Prendendo di questa Tabella solamente i dati relativi ai decessi causa malattie circolatorie, ischemiche, del sistema nervoso e tumori, che potremmo quindi considerare a tutto tondo sintomi dell’usura del corpo umano, anticipatamente rispetto all’aspettativa di vita attestatasi intorno agli 80 anni di media per l’UE, relativamente all’Italia ma comunque in media con il quadro europeo abbiamo più di 1 decesso ogni 1000 abitanti per queste cause.
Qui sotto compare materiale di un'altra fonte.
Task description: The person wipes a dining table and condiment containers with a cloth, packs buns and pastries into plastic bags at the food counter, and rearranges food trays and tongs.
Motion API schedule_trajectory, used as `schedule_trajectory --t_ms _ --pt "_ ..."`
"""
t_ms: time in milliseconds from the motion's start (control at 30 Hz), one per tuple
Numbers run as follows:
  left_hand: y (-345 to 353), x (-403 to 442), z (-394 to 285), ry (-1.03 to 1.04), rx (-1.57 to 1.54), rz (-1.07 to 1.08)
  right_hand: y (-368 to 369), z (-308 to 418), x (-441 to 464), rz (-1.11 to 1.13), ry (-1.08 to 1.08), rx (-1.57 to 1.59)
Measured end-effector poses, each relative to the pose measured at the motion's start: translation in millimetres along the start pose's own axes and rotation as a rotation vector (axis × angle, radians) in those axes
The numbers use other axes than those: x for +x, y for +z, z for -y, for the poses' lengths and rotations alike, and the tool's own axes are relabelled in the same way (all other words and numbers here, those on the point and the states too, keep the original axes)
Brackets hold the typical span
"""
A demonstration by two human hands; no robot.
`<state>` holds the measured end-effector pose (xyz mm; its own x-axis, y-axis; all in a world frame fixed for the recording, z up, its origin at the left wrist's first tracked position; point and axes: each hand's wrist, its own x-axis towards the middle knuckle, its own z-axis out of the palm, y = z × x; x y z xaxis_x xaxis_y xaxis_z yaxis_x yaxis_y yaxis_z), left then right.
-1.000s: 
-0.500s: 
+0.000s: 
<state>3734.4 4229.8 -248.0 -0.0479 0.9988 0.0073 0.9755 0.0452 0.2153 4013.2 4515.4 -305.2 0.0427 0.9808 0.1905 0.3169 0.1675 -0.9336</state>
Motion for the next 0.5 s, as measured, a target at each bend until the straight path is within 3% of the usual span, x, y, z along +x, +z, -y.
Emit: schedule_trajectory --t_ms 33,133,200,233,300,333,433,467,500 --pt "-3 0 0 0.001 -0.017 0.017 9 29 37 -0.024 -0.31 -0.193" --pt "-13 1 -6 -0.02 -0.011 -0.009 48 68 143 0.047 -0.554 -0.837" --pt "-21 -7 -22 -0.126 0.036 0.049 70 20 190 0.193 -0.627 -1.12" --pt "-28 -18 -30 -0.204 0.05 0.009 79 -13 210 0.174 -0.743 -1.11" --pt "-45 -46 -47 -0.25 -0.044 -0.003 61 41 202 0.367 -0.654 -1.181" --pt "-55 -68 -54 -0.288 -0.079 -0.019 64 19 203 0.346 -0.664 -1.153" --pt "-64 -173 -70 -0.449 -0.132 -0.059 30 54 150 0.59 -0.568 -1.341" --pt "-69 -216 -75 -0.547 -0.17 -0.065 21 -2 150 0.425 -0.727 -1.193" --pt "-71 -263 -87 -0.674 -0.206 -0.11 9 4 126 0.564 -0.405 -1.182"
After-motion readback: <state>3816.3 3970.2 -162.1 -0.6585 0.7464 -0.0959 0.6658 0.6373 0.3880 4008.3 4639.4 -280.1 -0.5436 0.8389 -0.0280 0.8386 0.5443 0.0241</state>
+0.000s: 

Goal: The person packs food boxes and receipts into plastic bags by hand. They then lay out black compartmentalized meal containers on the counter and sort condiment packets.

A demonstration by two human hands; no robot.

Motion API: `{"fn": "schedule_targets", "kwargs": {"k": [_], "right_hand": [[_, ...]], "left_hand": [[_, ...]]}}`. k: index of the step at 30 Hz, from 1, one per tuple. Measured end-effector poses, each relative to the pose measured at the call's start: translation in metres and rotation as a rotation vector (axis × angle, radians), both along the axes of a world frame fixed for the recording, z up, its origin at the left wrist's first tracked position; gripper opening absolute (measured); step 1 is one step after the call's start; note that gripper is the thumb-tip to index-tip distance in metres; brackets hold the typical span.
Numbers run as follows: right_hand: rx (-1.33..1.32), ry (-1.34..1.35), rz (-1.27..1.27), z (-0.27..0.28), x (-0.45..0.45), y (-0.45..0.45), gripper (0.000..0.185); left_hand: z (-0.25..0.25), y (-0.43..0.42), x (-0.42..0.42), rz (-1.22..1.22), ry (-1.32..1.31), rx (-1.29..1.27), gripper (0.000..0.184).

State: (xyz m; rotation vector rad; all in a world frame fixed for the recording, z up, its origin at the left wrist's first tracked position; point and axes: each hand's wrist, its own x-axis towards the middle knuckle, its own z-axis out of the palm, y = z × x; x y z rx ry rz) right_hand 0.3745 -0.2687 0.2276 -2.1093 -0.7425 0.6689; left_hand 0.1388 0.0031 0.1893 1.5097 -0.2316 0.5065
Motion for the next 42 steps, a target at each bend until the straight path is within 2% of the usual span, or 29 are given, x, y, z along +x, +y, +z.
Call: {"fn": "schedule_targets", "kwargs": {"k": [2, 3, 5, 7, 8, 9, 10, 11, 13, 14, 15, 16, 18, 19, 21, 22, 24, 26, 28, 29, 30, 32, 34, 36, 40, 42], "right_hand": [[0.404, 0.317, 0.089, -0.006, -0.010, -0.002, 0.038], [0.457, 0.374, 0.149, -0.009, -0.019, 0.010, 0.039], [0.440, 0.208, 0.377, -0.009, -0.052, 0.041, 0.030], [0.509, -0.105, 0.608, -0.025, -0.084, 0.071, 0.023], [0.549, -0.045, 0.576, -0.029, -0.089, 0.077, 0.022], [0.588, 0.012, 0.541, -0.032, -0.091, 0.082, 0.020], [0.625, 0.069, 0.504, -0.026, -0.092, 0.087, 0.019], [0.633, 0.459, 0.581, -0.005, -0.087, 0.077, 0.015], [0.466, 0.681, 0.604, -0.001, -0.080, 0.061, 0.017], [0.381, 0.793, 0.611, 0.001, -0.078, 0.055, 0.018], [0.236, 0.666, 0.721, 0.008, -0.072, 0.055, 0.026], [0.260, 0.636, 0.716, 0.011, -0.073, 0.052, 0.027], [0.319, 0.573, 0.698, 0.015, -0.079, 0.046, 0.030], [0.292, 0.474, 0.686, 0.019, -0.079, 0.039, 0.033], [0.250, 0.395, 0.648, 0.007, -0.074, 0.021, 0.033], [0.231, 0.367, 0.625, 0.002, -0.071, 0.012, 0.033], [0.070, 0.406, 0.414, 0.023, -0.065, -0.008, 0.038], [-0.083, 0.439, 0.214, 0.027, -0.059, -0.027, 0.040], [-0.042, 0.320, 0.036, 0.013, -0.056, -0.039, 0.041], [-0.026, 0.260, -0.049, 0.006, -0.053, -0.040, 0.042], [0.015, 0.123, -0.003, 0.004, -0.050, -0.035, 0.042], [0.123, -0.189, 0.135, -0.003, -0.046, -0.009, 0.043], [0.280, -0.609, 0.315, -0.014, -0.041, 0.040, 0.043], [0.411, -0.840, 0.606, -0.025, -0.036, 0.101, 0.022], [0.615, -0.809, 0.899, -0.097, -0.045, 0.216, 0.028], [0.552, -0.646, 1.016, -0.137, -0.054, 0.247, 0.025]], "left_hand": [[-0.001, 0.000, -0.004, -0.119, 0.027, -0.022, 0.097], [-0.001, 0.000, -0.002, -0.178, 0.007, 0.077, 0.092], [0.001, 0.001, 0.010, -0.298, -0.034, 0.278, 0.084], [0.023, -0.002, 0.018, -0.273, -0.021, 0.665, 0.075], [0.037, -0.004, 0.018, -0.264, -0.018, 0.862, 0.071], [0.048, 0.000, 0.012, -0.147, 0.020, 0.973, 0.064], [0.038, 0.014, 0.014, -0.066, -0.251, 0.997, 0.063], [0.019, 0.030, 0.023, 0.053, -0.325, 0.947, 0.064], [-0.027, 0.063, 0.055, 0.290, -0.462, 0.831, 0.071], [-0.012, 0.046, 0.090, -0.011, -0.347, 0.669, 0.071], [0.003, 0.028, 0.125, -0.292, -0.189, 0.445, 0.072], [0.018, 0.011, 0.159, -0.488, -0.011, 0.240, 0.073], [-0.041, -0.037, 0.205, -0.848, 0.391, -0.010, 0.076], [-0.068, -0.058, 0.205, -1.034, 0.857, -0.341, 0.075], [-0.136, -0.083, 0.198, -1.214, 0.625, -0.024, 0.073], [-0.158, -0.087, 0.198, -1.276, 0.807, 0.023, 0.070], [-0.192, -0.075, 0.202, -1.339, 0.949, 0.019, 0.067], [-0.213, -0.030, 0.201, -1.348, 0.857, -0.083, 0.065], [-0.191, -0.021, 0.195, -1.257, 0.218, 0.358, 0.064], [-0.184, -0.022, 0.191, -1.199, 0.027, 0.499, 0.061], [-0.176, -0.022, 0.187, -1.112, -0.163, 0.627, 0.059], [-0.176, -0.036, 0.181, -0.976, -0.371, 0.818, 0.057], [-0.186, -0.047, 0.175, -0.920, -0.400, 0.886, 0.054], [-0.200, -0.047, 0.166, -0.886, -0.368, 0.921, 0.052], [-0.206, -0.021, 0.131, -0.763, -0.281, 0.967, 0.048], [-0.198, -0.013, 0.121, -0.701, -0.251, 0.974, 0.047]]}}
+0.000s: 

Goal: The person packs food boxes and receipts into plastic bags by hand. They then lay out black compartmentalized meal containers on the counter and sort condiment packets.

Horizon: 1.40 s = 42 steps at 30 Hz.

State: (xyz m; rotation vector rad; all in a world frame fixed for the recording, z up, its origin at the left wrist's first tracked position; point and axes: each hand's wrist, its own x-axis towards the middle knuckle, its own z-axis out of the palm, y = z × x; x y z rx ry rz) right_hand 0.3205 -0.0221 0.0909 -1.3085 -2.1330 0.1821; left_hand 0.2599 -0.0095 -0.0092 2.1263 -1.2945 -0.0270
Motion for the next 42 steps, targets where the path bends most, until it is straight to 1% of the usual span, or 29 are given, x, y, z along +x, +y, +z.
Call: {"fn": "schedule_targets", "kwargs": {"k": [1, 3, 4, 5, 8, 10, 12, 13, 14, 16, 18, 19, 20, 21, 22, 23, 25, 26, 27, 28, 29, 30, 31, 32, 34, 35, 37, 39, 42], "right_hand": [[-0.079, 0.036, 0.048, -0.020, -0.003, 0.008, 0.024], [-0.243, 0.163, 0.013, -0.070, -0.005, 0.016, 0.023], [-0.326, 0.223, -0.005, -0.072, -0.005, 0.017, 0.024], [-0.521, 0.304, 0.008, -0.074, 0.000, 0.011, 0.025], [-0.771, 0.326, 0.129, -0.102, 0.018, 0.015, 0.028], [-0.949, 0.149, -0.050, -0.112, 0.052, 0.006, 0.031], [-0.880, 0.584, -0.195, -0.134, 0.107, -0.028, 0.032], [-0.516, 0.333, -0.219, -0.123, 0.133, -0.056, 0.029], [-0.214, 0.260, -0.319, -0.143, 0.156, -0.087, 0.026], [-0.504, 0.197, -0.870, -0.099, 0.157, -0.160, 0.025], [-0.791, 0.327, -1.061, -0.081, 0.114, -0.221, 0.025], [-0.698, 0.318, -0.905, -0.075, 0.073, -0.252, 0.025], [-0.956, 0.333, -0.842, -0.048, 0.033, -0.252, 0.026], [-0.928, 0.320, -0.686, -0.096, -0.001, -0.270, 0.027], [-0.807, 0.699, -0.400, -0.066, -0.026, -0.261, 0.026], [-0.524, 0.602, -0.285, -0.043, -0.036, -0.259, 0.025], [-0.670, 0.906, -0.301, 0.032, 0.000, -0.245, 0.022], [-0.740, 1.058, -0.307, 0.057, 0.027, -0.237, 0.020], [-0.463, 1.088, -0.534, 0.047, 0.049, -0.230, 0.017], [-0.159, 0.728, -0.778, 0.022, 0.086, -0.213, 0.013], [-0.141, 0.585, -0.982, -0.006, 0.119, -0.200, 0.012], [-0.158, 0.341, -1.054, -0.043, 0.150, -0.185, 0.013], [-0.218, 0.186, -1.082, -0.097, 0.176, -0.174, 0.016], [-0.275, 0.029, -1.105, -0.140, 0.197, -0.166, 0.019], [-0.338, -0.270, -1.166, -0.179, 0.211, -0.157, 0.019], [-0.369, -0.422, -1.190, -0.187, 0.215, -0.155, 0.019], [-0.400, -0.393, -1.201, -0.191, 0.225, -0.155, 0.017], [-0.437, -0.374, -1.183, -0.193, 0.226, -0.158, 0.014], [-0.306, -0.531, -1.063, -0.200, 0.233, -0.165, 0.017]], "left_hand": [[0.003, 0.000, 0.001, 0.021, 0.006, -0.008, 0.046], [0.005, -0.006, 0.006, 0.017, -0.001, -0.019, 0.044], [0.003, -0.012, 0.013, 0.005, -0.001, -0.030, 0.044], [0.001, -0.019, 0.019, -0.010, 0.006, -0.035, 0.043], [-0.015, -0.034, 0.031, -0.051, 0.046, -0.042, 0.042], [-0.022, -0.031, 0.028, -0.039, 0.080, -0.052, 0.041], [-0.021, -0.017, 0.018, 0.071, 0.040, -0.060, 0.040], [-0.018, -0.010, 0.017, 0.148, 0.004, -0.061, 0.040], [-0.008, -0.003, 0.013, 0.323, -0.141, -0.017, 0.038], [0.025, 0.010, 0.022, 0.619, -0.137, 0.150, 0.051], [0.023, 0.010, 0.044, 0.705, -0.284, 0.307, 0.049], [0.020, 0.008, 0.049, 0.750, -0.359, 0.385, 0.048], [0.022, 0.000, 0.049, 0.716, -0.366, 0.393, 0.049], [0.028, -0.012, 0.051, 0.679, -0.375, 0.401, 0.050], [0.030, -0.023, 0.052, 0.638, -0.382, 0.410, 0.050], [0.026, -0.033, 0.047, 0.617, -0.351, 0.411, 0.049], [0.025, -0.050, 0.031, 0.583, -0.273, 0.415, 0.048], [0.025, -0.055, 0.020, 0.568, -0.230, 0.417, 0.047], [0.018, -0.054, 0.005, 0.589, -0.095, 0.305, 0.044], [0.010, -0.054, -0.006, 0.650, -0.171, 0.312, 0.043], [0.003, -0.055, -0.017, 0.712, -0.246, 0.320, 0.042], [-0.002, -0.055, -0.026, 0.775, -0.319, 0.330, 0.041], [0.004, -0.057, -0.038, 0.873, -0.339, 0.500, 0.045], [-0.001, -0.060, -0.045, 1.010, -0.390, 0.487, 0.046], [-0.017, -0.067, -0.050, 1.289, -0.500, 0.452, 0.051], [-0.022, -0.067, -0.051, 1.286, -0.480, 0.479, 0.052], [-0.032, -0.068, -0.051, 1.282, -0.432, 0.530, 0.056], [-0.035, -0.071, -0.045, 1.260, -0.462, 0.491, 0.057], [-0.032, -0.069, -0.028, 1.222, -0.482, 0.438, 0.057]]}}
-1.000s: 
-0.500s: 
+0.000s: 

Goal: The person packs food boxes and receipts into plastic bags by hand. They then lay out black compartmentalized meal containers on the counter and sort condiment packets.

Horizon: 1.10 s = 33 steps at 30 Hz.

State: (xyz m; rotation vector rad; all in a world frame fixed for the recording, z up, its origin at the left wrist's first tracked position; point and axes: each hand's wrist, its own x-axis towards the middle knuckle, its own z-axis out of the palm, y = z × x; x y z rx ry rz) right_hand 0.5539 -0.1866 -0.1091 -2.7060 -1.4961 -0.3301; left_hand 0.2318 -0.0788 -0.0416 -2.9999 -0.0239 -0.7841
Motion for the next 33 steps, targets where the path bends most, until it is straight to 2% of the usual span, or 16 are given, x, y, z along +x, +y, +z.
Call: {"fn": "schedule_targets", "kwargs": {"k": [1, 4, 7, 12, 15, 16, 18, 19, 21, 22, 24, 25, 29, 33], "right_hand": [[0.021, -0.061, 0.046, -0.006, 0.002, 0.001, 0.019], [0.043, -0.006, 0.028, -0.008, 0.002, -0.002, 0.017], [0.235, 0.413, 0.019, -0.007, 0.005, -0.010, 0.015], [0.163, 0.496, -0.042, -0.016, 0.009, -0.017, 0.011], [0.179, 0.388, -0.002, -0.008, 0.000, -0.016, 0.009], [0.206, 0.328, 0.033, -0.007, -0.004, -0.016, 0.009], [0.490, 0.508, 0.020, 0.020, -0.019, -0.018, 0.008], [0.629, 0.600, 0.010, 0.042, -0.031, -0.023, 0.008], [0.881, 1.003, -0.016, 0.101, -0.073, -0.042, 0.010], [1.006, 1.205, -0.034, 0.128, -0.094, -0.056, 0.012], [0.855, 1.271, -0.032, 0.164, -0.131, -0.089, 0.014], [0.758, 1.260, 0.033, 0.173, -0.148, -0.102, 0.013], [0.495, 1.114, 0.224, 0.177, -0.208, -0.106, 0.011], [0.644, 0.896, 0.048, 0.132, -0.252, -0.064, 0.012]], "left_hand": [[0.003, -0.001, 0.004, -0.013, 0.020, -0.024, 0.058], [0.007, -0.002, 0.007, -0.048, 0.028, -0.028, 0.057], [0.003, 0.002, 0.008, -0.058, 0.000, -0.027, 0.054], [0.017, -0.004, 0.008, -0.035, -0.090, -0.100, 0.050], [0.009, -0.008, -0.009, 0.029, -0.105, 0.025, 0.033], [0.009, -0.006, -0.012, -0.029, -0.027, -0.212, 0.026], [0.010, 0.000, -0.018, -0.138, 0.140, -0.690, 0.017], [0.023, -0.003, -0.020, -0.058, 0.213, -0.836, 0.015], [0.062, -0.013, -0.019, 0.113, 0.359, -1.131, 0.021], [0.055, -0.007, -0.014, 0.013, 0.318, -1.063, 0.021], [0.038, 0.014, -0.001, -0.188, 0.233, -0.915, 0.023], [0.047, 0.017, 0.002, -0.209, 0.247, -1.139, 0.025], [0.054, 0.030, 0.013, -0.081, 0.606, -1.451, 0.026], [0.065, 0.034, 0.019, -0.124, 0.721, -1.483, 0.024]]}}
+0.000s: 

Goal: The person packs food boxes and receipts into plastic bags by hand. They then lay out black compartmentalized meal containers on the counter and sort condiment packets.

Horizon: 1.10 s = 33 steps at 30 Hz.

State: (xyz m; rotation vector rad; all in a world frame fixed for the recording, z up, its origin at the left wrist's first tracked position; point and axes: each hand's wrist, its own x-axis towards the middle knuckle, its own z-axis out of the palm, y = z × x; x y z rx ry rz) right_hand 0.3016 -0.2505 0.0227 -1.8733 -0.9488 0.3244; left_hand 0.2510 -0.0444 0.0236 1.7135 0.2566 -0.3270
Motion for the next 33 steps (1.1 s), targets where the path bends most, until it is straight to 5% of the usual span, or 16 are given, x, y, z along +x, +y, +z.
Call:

Cause che, se non tutte riconducibili direttamente all’attività lavorativa svolta, certamente contribuiscono in una buona quota, in maniera variabile, ovviamente, relativamente alle condizioni di stress e ambientali del luogo in cui si passa un terzo o più della propria vita.
Non crediamo neppure che sia un caso che oltre i due terzi di malattie professionali e infortuni riconosciuti provengano dal settore dell’industria, meno del 10% dall’agricoltura (dunque lo sforzo fisico e l’attività manuale hanno ancora un peso importante) il restante dagli altri settori.
Un dato certamente minore ma comunque rilevante è l’aumento preoccupante di ipoacusie riconosciute come malattia professionale, perché se c’è certamente una correlazione con le tecnologie diffuse nella nostra vita per attività extra lavorative, è altrettanto chiaro, tanto da farne determinare un riconoscimento quale patologia legata al lavoro, quanto queste tecnologie impattino sia in termini di organizzazione del lavoro in qualsiasi settore (pensiamo all’utilizzo di smartphone e video call oltre a quanto deriva dal mancato utilizzo di DPI per attività edili o industriali), ma anche alla diffusione di miriadi di call center a scopo di caring per l’utenza, marketing, vendita ecc., che oggi coinvolgono qualche centinaia di migliaia di addetti.
Per concludere questa prima pillola di presentazione del lavoro che vorremmo svolgere, se questa epoca pandemica ha messo in risalto le diseguaglianze tra chi ha un lavoro salariato strutturale e chi invece ne ha o aveva uno precario, non ha potuto risolvere il nodo principale del sistema di produzione capitalistico, in cui il profitto viene prima di tutto per antonomasia e la salute di chi lo produce è solo un orpello di cui si deve far carico la collettività.
Non nascondiamo che ci piacerebbe pensare ad una società più simile ad un’esperienza raccontataci qualche anno fa dagli operai di una fabbrica occupata in Argentina, dove uno dei primi risultati ottenuti da una produzione orientata solo al sostentamento dei salari degli operai e addetti, senza necessità di profitto per altri, aveva prodotto ZERO INFORTUNI in un luogo per essi tristemente famoso nel periodo della direzione del proprietario precedente all’occupazione.
Il Lavoro salariato è sfruttamento e prima o poi ne paghiamo anche le conseguenze in termini di salute.